NAIROBI, Kenya, Mar 9 – The British High Commission in Nairobi has dismissed as false allegations made in Parliament on Thursday accusing the UK of conspiring to have President Mwai Kibaki face trial at the ICC over the post election violence.
A statement from the High Commission said documents containing the allegations which were tabled in Parliament by MPs were not genuine.
“The British High Commission presents its compliments to the Ministry of Foreign Affairs of the Republic of Kenya and has the honour to convey its concerns about allegations made in the Kenyan Parliament on 8 March against the United Kingdom.
The policy of Her Majesty’s Government is not to comment on leaked documents. However, having seen copies of the documents in question, we would like to assure the Ministry of Foreign Affairs that these are not genuine.
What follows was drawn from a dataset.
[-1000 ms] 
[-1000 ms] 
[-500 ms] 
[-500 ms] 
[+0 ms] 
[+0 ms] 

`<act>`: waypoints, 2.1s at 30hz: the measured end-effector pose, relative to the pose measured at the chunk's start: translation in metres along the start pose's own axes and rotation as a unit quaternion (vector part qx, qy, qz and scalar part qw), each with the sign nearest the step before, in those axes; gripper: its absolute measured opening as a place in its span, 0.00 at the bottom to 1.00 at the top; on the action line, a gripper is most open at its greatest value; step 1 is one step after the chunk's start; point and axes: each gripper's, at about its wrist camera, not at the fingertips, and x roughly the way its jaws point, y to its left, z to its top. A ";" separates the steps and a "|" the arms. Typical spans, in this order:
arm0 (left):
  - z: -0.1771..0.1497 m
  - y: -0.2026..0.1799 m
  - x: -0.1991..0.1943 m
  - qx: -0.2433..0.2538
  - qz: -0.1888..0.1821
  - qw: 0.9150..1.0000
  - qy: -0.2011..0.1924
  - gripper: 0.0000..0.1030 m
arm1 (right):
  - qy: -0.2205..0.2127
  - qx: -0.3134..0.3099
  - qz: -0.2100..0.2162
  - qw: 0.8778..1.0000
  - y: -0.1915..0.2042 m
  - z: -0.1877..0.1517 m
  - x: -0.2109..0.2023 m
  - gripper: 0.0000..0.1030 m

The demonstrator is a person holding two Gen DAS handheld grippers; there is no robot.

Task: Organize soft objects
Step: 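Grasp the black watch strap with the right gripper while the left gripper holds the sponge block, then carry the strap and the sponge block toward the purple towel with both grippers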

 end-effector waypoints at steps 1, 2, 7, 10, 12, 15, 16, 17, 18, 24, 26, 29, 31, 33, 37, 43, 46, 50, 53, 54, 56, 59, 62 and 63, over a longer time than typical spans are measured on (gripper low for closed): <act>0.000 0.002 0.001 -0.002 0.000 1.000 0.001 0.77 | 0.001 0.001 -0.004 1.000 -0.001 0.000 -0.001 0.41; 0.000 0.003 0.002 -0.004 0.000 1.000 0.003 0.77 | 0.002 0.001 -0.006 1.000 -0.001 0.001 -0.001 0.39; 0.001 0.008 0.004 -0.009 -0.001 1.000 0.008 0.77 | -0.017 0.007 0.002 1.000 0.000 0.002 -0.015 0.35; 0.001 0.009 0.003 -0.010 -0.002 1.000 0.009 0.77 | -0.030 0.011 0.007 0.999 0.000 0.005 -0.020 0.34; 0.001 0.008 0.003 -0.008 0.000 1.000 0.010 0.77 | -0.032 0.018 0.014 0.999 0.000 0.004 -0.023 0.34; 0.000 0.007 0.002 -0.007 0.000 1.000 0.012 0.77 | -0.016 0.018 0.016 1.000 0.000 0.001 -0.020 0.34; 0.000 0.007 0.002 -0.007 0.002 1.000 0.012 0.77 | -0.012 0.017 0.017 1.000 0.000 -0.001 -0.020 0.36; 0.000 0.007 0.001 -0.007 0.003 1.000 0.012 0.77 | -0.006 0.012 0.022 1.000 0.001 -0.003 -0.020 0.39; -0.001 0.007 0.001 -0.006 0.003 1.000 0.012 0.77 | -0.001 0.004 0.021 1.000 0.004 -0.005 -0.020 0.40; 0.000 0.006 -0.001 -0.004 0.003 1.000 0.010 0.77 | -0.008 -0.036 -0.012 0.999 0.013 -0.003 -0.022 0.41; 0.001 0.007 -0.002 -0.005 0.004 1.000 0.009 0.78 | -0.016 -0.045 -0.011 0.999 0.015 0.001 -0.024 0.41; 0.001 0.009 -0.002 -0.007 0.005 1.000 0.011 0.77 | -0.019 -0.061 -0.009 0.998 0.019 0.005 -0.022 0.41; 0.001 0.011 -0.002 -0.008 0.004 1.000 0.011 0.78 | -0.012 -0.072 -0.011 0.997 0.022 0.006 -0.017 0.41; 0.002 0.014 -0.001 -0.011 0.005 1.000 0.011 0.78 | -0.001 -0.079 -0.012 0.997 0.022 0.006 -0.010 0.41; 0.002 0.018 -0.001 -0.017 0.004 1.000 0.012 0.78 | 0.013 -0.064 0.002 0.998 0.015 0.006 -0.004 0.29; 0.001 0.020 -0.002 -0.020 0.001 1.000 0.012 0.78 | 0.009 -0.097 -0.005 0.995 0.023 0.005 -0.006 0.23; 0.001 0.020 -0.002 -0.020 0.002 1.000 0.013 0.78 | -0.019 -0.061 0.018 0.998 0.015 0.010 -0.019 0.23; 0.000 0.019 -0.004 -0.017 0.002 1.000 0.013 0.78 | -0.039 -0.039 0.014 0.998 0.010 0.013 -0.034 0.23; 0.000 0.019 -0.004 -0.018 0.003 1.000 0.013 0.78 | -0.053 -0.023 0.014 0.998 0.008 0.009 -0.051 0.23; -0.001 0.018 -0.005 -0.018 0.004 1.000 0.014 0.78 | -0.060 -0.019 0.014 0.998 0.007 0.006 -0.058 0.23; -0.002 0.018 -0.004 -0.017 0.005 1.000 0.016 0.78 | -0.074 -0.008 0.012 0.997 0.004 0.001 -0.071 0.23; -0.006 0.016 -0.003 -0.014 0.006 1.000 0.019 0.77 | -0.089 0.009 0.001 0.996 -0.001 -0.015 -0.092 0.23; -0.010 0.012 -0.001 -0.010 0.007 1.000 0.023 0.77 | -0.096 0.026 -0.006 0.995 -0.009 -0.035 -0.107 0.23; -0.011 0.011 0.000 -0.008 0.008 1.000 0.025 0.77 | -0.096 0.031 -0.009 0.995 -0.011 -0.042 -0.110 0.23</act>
Evidence of this includes both the misleading and implausible content and a plethora of spelling and grammatical mistakes,” the statement said.
The High Commission termed the allegations made in Parliament by Yatta Member of Parliament Charles Kilonzo as a smear campaign.
On Thursday, Kilonzo sensationally claimed that European countries led by the United Kingdom had conspired to have President Kibaki indicted by the ICC over the 2008 post-election violence.
Kilonzo said the conspiracy also involves getting presidential candidates Uhuru Kenyatta and William Ruto arrested when they appear before the ICC for the mention of their case which has been set for trial.
“We are concerned that this is a smear campaign which aims to destabilise our bilateral relations and to damage the political atmosphere ahead of the Kenyan elections,” the statement from the High Commission said.
It said the UK “has no interest in any particular outcome in the General Election and is not backing any particular candidates or parties.”
“We support transparent, credible, peaceful elections which produce results that the people of Kenya, of whatever political persuasion, accept as the legitimate expression of the will of the people. We are and will remain non partisan,” it added.
The MP had claimed that the recent visit by UK Foreign Secretary William Hague was part of the larger scheme.
“With all indications that the two Ocampo guests bearing presidential ambitions and their groupings are likely to be a strong team, the way forward is to push for their detentions during the mention at the court on the pretext that they are security threats through public utterance in the political and prayer alliances,” Kilonzo said when reading part of the document that he alleged had emanated from an officer named Chloe Hamborg at the UK Foreign and Commonwealth Office (FCO).
The document disowned by the British High Commission bears the logo of the FCO and is also marked ‘Restricted’.
The MPs were also incensed by the suggestion that President Mwai Kibaki was under investigation over the violence that saw more than 1,300 Kenyans killed and over 500,000 others uprooted from the homes.
“The arrest warrant would assist the ongoing investigations of President Kibaki. It would diminish the chances of Uhuru Kenyatta and William Ruto ascending to State House and would increase the chances of Kibaki being indicted as a former Head of State. This may be possible with Raila presidency,” the document says.
The MPs claimed that the UK leadership had taken sides in Kenya’s succession politics.
Foreign Affairs Minister Moses Wetangula told the House that they could not discuss the report as it was against House rules, an argument that was supported by Deputy Speaker Farah Maalim.